Delaware Adopts New Unclaimed Property Audit Regulations, Starting 60 Day Audit Conversion Clock for Some Holders

On October 1, 2017, the Delaware Department of Finance issued long-awaited unclaimed property regulations, effective October 11.   The new regulations continue the overhaul of the State’s unclaimed property program and provide numerous and detailed instructions to both holders and auditors relating to unclaimed property audits.  The regulations specify, among other things, the State’s process for initiating and audit, the process of information requests and inquiries by the auditors, and specific guidelines on the use of estimation.  The guidelines also address a number of substantive issues of interest in the normal reporting process, such as:

  • a specification of records to be maintained by the holder in the ordinary course of business;
  • details on calculating the “maximum cost to the issuer” associated with gift-card or stored value instrument that must be escheated to the state;
  • specifications concerning what activities do, or do not, constitute “owner activity” sufficient to void the presumption that property has become abandoned;
  • what information is sufficient to establish the state of the owner’s last-known address; and
  • standards for requesting an extension of the annual reporting deadline.

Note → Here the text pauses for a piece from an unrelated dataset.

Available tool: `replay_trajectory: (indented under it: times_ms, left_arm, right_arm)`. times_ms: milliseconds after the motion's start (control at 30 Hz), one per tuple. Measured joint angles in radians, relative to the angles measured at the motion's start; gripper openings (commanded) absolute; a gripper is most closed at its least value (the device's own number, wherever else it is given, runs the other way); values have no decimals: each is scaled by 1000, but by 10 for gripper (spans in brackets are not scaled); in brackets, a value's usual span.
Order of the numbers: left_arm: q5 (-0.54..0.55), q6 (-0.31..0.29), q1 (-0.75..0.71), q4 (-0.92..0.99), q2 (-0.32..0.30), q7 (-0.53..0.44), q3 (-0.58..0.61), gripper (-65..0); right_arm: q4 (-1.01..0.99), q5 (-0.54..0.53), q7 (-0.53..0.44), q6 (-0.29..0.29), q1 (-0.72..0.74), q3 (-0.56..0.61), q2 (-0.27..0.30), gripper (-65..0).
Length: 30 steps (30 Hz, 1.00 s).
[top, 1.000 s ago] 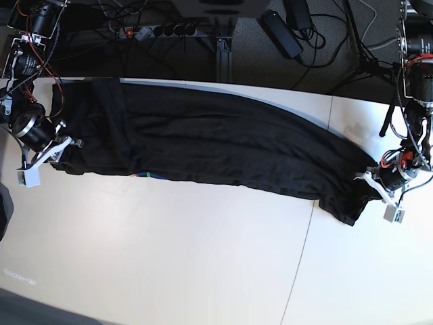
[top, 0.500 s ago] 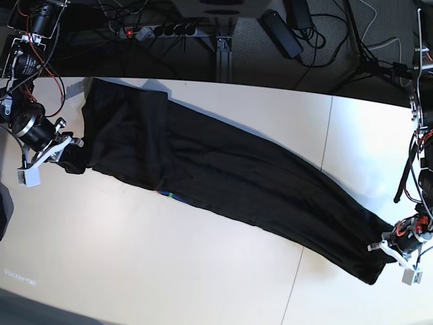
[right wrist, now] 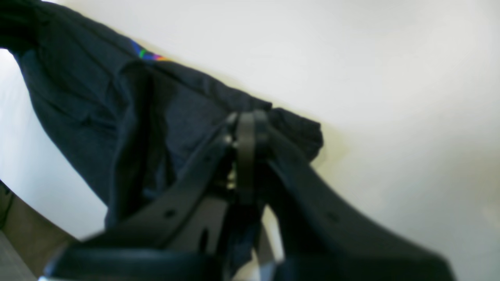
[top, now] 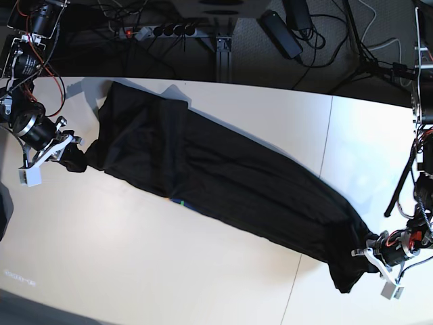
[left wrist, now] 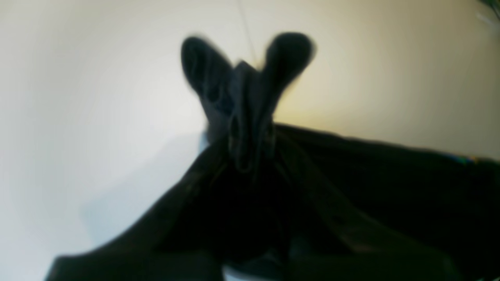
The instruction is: Fold the T-shirt properly
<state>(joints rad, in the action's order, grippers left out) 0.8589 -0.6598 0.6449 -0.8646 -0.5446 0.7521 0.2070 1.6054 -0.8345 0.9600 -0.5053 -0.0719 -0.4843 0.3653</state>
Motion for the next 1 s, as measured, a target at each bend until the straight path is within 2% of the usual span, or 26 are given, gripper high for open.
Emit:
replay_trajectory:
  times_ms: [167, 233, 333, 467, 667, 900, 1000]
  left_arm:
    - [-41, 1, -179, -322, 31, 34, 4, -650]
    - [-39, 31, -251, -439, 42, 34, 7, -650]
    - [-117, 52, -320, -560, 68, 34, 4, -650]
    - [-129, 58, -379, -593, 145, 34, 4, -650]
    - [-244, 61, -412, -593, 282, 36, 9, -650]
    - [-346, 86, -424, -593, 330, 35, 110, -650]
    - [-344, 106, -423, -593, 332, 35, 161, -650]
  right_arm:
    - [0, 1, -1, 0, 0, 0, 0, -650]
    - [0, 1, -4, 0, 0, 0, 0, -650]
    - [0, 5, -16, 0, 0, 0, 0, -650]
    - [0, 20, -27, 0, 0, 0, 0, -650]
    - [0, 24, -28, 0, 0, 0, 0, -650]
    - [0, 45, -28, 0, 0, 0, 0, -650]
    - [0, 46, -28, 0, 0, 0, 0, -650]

In coming posts, we will review the details of some of the new regulations.  In the meantime, however, holders should be aware that the promulgation of these new regulations starts a 60 day period during which certain companies under audit by the State of Delaware will have the option of converting the audit to a Voluntary Disclosure Agreement with the Secretary of State.

Pursuant to legislation adopted earlier this year, for audits commenced on or before July 22, 2015, (except for securities examinations in which estimation is not required) the holder “may notify the State Escheator and the Secretary of State of the person’s intent to convert the pending examination into a review under the Secretary of State’s voluntary disclosure program.”  Holders are required to make that election “within 60 days of the adoption of regulations under § 1176(b) of this title.”  Thus, the new regulations kick-off that election period.  Holders that are currently under audit by Delaware should take this opportunity to assess whether the VDA program is more favorable.

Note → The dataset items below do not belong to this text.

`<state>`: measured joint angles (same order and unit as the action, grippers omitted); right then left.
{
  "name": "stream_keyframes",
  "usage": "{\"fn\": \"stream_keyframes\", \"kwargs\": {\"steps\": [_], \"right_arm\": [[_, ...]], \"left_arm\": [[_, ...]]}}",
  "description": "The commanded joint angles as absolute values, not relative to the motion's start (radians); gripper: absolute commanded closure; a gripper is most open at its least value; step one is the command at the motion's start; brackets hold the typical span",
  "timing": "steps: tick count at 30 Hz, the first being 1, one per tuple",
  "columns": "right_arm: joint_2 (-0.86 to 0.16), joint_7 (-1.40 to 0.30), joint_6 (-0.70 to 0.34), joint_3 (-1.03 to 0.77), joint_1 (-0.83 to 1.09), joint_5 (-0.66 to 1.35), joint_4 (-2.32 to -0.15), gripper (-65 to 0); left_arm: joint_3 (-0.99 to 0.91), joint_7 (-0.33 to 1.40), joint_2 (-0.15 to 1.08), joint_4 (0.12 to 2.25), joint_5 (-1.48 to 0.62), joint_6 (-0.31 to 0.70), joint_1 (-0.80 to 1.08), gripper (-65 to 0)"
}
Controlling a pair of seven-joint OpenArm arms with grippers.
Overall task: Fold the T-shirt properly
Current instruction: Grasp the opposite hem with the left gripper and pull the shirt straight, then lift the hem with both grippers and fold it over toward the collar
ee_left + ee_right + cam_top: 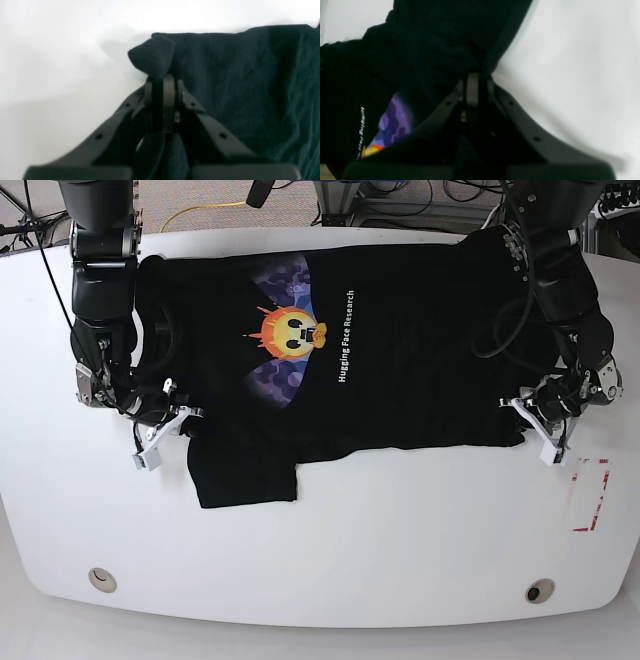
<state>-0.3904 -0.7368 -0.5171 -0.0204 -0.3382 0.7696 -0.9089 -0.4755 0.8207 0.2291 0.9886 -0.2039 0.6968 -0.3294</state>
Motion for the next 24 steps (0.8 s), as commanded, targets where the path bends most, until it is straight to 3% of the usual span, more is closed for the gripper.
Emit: {"fn": "stream_keyframes", "kwargs": {"steps": [1,13,24], "right_arm": [[-0.404,-0.748,-0.515,-0.024,-0.367,0.76,-0.937,0.0],[-0.44,-0.84,-0.515,-0.024,-0.366,0.759,-1.213,0.0],[-0.501,-0.883,-0.515,-0.022,-0.513,0.76,-1.219,0.0]], "left_arm": [[-0.476,0.846,0.245,1.003,-0.189,0.698,-0.343,0.0],[-0.479,0.964,0.246,1.27,-0.189,0.698,-0.36,0.0],[-0.481,1.038,0.245,1.395,-0.193,0.698,-0.483,0.0]]}}
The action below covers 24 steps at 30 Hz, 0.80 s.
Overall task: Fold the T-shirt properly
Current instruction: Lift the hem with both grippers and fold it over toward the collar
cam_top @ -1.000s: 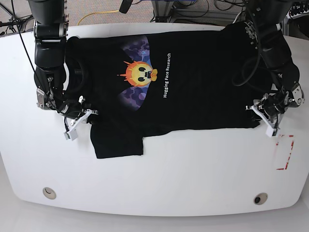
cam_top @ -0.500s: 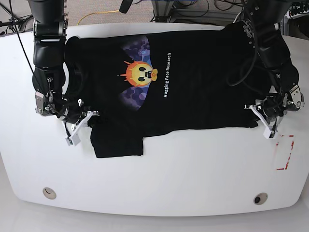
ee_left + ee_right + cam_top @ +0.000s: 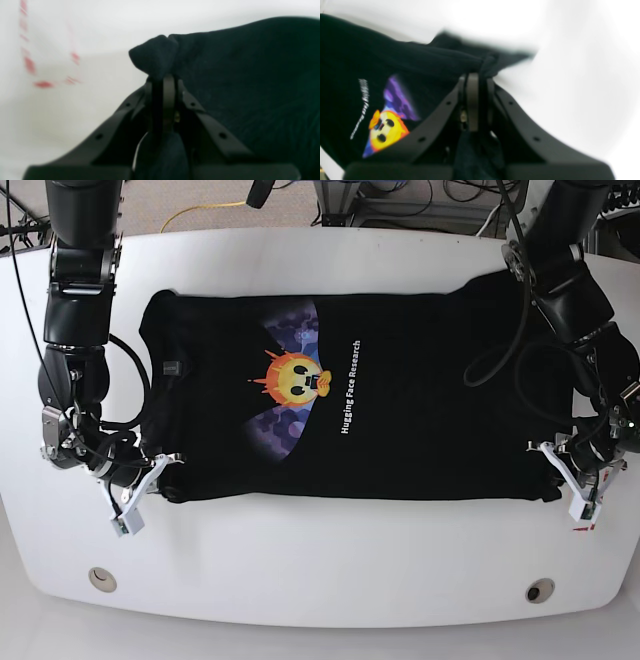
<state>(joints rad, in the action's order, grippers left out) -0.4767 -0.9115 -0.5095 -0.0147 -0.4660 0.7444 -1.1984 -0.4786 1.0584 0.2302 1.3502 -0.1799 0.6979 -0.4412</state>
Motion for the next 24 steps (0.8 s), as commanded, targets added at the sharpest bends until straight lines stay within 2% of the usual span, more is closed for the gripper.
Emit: {"fn": "stream_keyframes", "kwargs": {"steps": [1,13,18,24], "right_arm": [[-0.503,-0.885,-0.515,-0.021,-0.532,0.76,-1.219,0.0],[-0.559,-1.032,-0.515,-0.021,-0.817,0.76,-1.219,0.0],[-0.565,-1.079,-0.545,-0.018,-0.974,0.756,-1.219,0.0],[-0.587,-1.145,-0.558,-0.012,-1.158,0.756,-1.218,0.0]], "left_arm": [[-0.478,1.041,0.243,1.411,-0.193,0.698,-0.492,0.0],[-0.469,1.09,0.225,1.658,-0.191,0.698,-0.613,0.0],[-0.47,1.176,0.223,1.722,-0.191,0.698,-0.746,0.0],[-0.47,1.191,0.226,1.724,-0.188,0.698,-0.917,0.0]]}}
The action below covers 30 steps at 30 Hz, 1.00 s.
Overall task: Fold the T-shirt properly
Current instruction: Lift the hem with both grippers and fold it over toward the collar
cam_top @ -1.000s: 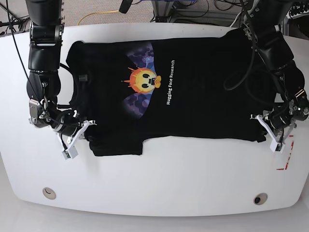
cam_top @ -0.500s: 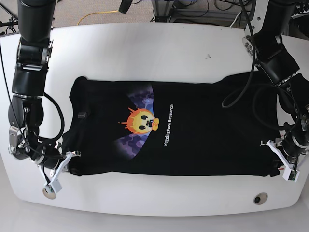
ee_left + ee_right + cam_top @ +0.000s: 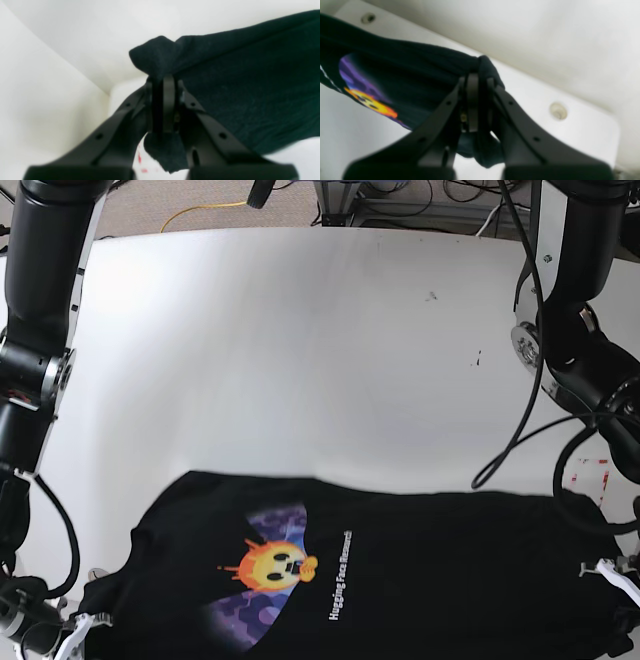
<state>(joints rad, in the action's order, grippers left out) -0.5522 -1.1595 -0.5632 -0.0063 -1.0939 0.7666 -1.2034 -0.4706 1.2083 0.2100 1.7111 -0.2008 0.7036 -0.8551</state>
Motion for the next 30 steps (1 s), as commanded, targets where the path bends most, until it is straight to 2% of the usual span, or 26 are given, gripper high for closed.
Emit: {"fn": "stream_keyframes", "kwargs": {"steps": [1,6,13,20,27,30], "right_arm": [[-0.595,-1.145,-0.558,0.001,-1.182,0.757,-1.218,0.0],[-0.624,-1.155,-0.608,0.076,-1.28,0.762,-1.219,0.0],[-0.677,-1.161,-0.645,0.071,-1.198,0.826,-1.222,0.0],[-0.737,-1.116,-0.639,-0.008,-0.898,0.984,-1.279,0.0],[-0.727,-1.119,-0.639,-0.166,-0.562,0.997,-1.414,0.0],[-0.69,-1.119,-0.639,-0.203,-0.444,0.992,-1.474,0.0]], "left_arm": [[-0.47,1.191,0.226,1.722,-0.188,0.698,-0.938,0.0],[-0.47,1.191,0.228,1.719,-0.189,0.698,-1.004,0.0],[-0.453,1.191,0.222,1.748,-0.194,0.698,-0.92,0.0],[-0.453,1.185,0.186,1.764,-0.196,0.698,-0.739,0.0],[-0.455,1.185,0.162,1.867,-0.196,0.698,-0.532,0.0],[-0.455,1.185,0.165,1.885,-0.196,0.698,-0.44,0.0]]}}
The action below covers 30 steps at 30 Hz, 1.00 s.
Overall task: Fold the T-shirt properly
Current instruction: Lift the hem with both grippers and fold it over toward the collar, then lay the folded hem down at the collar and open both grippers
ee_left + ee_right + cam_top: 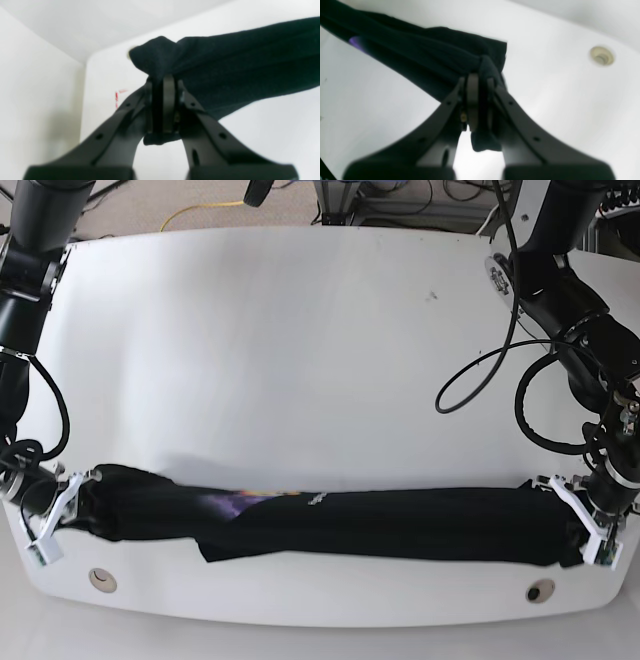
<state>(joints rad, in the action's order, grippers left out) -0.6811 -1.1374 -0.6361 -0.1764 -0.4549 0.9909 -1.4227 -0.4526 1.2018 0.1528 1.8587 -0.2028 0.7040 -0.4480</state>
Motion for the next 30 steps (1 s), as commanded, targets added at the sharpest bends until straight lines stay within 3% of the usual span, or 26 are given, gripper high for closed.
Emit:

Notice of the conversion period, as well as forms for implementing the conversion process, can be found at the Secretary of State’s VDA website.

Utah Passes Version of 2016 Uniform Unclaimed Property Act

It has been about nine months since the National Conference of Commissioners on Uniform State Laws approved the 2016 Uniform Unclaimed Property Act and recommended it for adoption.  A number of 2016 Uniform Act bills, or state variants thereof, are now working their way through state legislatures; some are crossing or nearing the finish line.

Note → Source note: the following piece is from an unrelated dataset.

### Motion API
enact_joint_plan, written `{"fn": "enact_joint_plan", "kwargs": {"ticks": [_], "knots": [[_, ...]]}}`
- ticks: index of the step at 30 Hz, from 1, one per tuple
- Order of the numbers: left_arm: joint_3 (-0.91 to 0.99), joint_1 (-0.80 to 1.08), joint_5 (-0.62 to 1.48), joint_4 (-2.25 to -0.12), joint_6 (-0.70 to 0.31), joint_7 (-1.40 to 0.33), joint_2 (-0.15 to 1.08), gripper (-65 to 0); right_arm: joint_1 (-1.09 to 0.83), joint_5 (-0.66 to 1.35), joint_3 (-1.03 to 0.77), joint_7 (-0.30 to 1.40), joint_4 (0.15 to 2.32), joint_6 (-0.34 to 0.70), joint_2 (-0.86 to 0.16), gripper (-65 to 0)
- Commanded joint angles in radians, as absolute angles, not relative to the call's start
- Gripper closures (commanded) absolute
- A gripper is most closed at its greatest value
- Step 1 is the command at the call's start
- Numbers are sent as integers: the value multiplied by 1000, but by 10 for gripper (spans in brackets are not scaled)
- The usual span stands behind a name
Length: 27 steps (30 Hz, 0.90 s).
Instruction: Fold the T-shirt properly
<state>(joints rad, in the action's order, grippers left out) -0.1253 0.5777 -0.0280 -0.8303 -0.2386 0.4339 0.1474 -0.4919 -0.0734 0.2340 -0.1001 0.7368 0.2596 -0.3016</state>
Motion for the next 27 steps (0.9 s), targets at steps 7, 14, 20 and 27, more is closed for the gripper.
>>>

On March 24, 2017, the Governor of Utah signed Senate Bill 175 into law.  This legislation repeals and reenacts the state Unclaimed Property Act, adopting most (but not all) of the provisions of the 2016 Uniform Act.  While the new law does not change the dormancy period for most items, it does incorporate many of the Uniform Act’s structural and procedural changes, including the establishment of a formalized audit appeal procedure, detailed provisions relating to confidentiality, and rules relating to the reporting and remittance of unclaimed life insurance policies.  At the same time, Utah kept some of its state-specific differences from prior uniform acts, such as exemptions for gift cards and credit memos.


Pennsylvania Amends IRA Rules

According to the Investment Company Institute, Americans have $5.68 trillion in Individual Retirement Accounts (IRAs).  In a traditional IRA account, a person can make tax deductible contributions to an account that can grow over the years with no tax impact until distribution.  Importantly, individuals must wait until age 59.5 to make withdrawals without a tax penalty (and individuals generally must begin taking distributions at age 70.5).  In other words, an IRA is a prototypical long term investment.  Depending upon the individual’s age when he or she opens the plan, decades can go by before the money is touched, in fact, to avoid tax penalties, it is likely.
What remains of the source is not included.